Research shows that people tend not to understand crime trends and often assume the worst, Asher said.

Adams says he wants to blanket the city with police officers to reassure New Yorkers and visitors. In his first month on the job, he has also given extraordinary attention to his former department, emphasizing roll call, accompanying officers in the aftermath of recent violence and taking the lead in directing new crime-fighting strategies.

“Being safe is also feeling safe. No one wants to hear statistics when they don’t feel safe,” Adams told NY1 last week.

In New York, the year 2022 began with a series of arbitrary crimes of the kind that people are most concerned about.

Kristal Bayron-Nieves, the 19-year-old cashier killed in an overnight robbery at a Burger King in East Harlem on January 9, moved with her family to New York in search of a better life after Hurricane Maria devastated Puerto Rico. in 2017.

Michelle Go, the 40-year-old woman pushed onto the tracks on January 15 at the Times Square subway station, worked for global consultancy Deloitte and volunteered with the Junior League to help at-risk and homeless families.
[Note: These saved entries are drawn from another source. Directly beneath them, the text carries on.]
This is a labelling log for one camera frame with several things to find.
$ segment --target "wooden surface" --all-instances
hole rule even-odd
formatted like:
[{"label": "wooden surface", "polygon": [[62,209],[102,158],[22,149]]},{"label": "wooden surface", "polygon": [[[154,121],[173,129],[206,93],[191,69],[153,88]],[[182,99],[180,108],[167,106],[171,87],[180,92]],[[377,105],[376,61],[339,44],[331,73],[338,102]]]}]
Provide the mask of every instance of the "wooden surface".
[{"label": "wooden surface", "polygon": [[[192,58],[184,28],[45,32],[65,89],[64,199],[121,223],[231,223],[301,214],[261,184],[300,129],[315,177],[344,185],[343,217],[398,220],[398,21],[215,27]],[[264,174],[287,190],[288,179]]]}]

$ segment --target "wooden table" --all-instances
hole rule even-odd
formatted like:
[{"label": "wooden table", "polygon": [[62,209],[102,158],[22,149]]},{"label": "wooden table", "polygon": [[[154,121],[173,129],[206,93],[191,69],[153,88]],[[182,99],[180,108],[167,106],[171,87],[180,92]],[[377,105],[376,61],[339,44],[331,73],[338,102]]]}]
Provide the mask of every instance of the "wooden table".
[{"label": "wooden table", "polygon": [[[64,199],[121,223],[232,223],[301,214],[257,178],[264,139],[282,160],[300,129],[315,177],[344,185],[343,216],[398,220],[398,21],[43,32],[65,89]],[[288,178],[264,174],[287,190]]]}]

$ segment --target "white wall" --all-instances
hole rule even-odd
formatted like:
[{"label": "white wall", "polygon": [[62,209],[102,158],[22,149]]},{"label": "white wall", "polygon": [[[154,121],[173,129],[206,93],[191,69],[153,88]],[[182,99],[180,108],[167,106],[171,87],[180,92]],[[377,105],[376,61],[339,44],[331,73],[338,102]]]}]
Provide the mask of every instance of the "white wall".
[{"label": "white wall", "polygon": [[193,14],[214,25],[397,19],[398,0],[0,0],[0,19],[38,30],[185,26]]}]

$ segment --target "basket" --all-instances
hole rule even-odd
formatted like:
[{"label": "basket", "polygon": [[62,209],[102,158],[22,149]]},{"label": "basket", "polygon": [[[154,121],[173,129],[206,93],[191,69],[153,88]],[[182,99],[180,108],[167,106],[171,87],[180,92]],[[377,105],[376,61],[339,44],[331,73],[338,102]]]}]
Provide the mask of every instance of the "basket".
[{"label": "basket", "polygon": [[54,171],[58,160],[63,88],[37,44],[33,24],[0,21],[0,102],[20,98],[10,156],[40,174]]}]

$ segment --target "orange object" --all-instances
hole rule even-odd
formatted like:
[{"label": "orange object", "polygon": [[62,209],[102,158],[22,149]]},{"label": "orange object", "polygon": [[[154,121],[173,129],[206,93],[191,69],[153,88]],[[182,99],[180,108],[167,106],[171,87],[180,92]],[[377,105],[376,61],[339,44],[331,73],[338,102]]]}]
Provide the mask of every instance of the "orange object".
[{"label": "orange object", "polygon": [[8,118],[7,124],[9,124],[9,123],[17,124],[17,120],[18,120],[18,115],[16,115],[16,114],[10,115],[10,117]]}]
The 11-month-old girl was hospitalized in critical condition after being hit in the cheek by a stray bullet while sitting in a parked car with her mother on January 19, just days before her first birthday.

The slain officers, Jason Rivera, 22, and Wilbert Mora, 27, had joined the NYPD hoping to bridge long-standing differences between police and immigrant communities, like the ones they grew up in. .

President Joe Biden is scheduled to visit New York on Thursday to discuss ways to curb gun violence, though it’s not the only place fighting the problem.

Los Angeles, the nation’s second-largest city, recorded 397 murders in 2021, the highest number since 2007. Chicago had 797 last year, the most since 1996. Philadelphia set a record with 562 murders.

Fort Worth, Texas, a city a tenth the size of New York, went from 69 murders in 2019 to 118 last year. Oklahoma City had 91 murders last year, its highest total since 2012. Jacksonville, Florida, bucked the trend, going from 140 murders in 2020 to 108 last year, but its murder rate of 11.4 per 100,000 residents was still twice that of New York.

Still, recent violence has pushed the Big Apple to a crossroads, with elected officials rushing to show they’re tough on crime less than two years after leaders veered in the other direction following the killing of George Floyd. by the Minneapolis police, prompting a national reckoning on criminal justice.

Elected as a progressive reformer, the new Manhattan district attorney, Alvin Bragg, has come under fire for instructing his staff not to prosecute some petty crimes, including prostitution and some resisting arrest cases. Following a dispute with Police Commissioner Keechant Sewell, Bragg apologized, stressing that her office did not shy away from serious cases, such as gun violence and assaults on police.

The state bail reform, enacted two years ago to limit preventive detention, has become the ‘bad guy’ of police unions and politicians.

Adams took on bail reform in a crime-fighting plan, proposing that judges be able to consider a defendant’s criminal record and potential dangerousness when setting bail.

Congressman Tom Suozzi, who is challenging Democratic Gov. Kathy Hochul for governor, has asked her to repeal bail reforms, as have six other Republicans in the state’s congressional delegation. US Rep. Lee Zeldin, a Republican also running for governor, even linked the bail law to the burning of an artificial Christmas tree outside Fox News headquarters in Manhattan.

The reforms included the elimination of bail for nonviolent crimes, appearance tickets instead of arrests for low-level crimes.

Hochul says she’s willing to talk about changing the law if the data shows the reform is linked to rising crime.

State Assembly Speaker Carl Heastie, a Democrat who spearheaded the bail reform bill, said he was frustrated politicians were “blaming bail reform when the sun came up.”

“I just think it’s unfortunate to tie the rise in gun violence solely to bail,” Heastie said. “If that’s the case, why do we have gun problems across the country?”